Mohammad Alizadeh (Cisco Systems)
CONGA: Congestion-Aware Load Balancing for Datacenters

12:15pm, Thursday, April 16 2015
Gates 104

About the Talk

Modern datacenter fabrics must provide immense bandwidth — 10s of Tbps across 1000s of ports — to support demanding applications such as big data analytics and large-scale web services. They achieve this by spreading traffic over many paths across dense, multipath topologies. Yet, state-of-the-art multipath load balancing mechanisms in datacenter networks are inefficient and fragile. In this talk, I will present CONGA, a new in-network load balancing solution that we have developed over the last few years as part of Cisco’s Application Centric Infrastructure (ACI) datacenter fabric products. CONGA dynamically balances load based on real-time congestion measurements within the data-path, and seamlessly handles topological asymmetries (e.g., due to link failures), all without needing any end-host or TCP modifications. I will discuss CONGA’s key design decisions, and briefly highlight analysis and testbed experiments that demonstrate CONGA’s effectiveness.

About the Speaker

Mohammad Alizadeh is a principal engineer at Cisco, which he joined through the acquisition of networking startup, Insieme Networks, in December 2013. Starting in the fall, he will join the EECS department at MIT as an assistant professor. Mohammad’s research interests are in the areas of computer networks and systems. His recent projects focus on architectures and algorithms for large-scale datacenters, particularly, predictable high performance networks for real-time web and big data applications.

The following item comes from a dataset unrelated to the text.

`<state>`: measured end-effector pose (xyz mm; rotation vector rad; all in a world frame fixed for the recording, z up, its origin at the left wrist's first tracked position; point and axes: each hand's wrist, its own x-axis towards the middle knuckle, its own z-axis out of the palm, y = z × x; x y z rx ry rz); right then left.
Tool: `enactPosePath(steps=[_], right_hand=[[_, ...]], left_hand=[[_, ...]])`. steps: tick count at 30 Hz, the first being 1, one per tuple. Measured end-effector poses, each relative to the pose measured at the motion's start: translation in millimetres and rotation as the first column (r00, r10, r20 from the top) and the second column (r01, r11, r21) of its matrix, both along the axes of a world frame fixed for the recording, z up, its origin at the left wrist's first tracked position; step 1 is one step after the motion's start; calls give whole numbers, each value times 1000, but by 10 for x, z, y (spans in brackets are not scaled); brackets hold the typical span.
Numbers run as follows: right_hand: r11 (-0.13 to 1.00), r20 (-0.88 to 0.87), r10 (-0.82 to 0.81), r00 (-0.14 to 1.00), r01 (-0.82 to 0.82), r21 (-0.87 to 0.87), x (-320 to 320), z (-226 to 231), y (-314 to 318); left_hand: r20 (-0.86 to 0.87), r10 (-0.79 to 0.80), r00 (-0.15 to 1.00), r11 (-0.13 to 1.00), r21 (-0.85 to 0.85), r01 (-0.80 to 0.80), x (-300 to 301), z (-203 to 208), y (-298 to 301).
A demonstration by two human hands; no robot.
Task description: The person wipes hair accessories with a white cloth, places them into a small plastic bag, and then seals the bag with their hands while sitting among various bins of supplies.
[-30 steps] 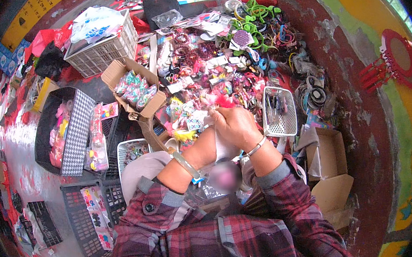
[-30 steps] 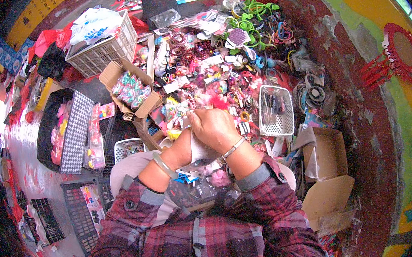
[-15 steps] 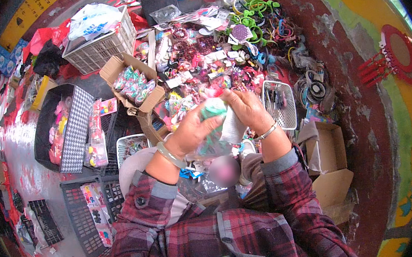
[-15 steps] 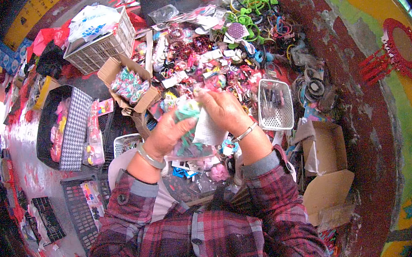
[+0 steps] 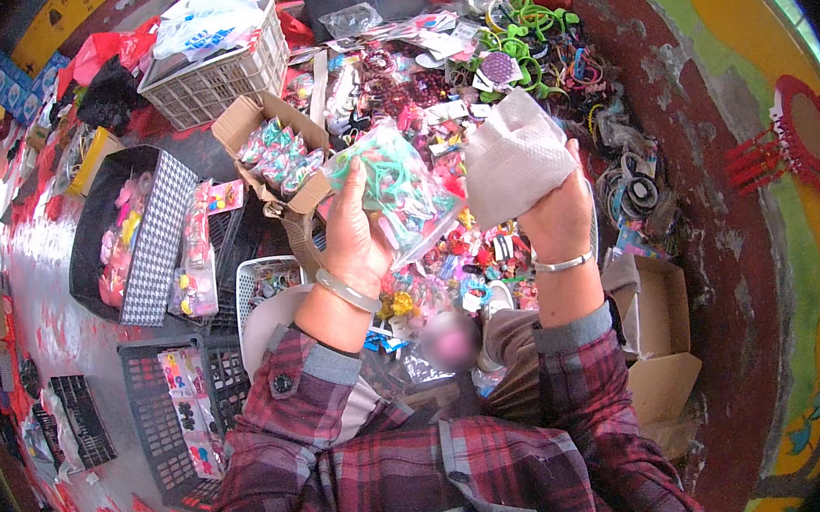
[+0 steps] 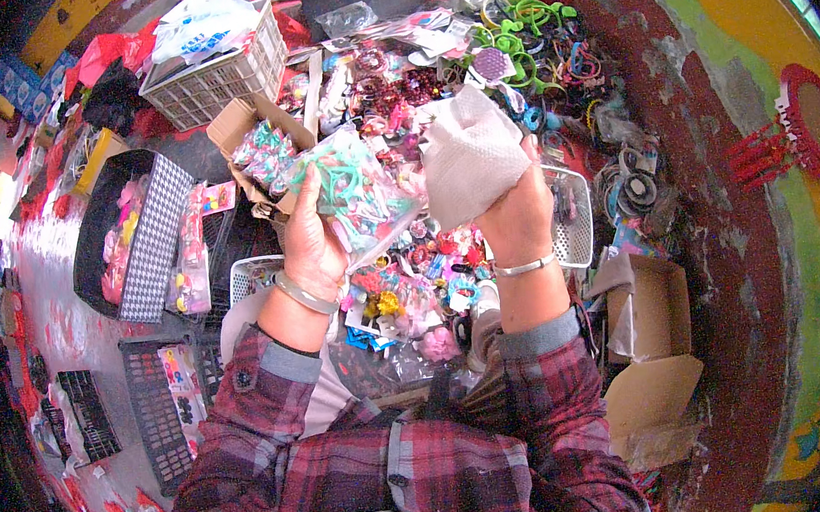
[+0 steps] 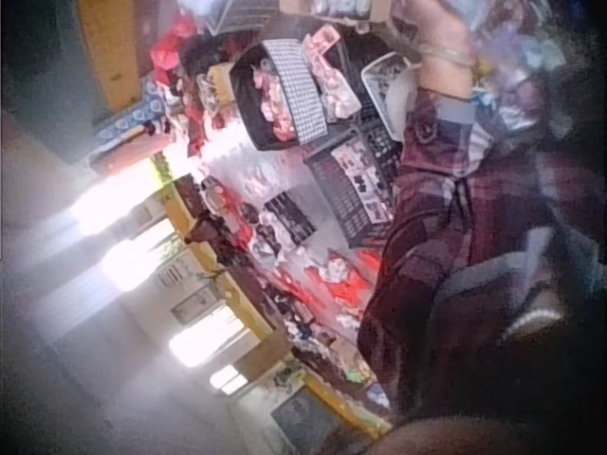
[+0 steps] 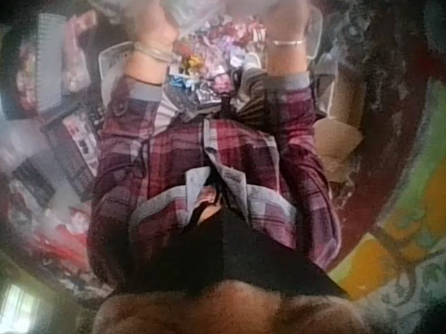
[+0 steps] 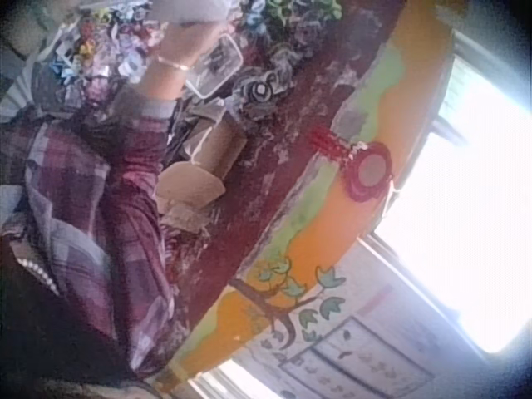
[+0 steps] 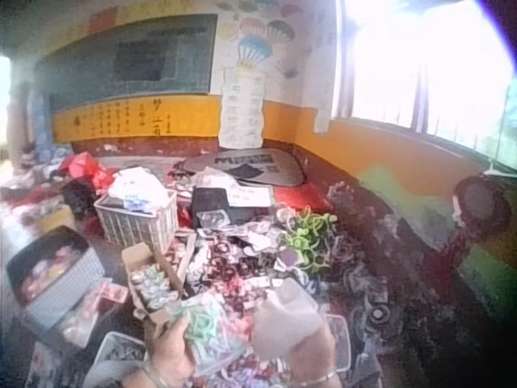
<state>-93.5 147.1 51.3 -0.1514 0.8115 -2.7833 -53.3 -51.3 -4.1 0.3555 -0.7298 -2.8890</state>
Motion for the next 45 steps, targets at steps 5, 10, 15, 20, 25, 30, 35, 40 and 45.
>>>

His research on datacenter transport has been implemented in commercial (Windows Server 2012) and open source (Linux) operating systems, and major datacenter fabric products (Cisco ACI). Mohammad is a recipient of several awards, including the SIGCOMM 2014 best paper award and the Numerical Technologies Inc. Prize and Fellowship. He received his PhD in Electrical Engineering from Stanford University in 2013.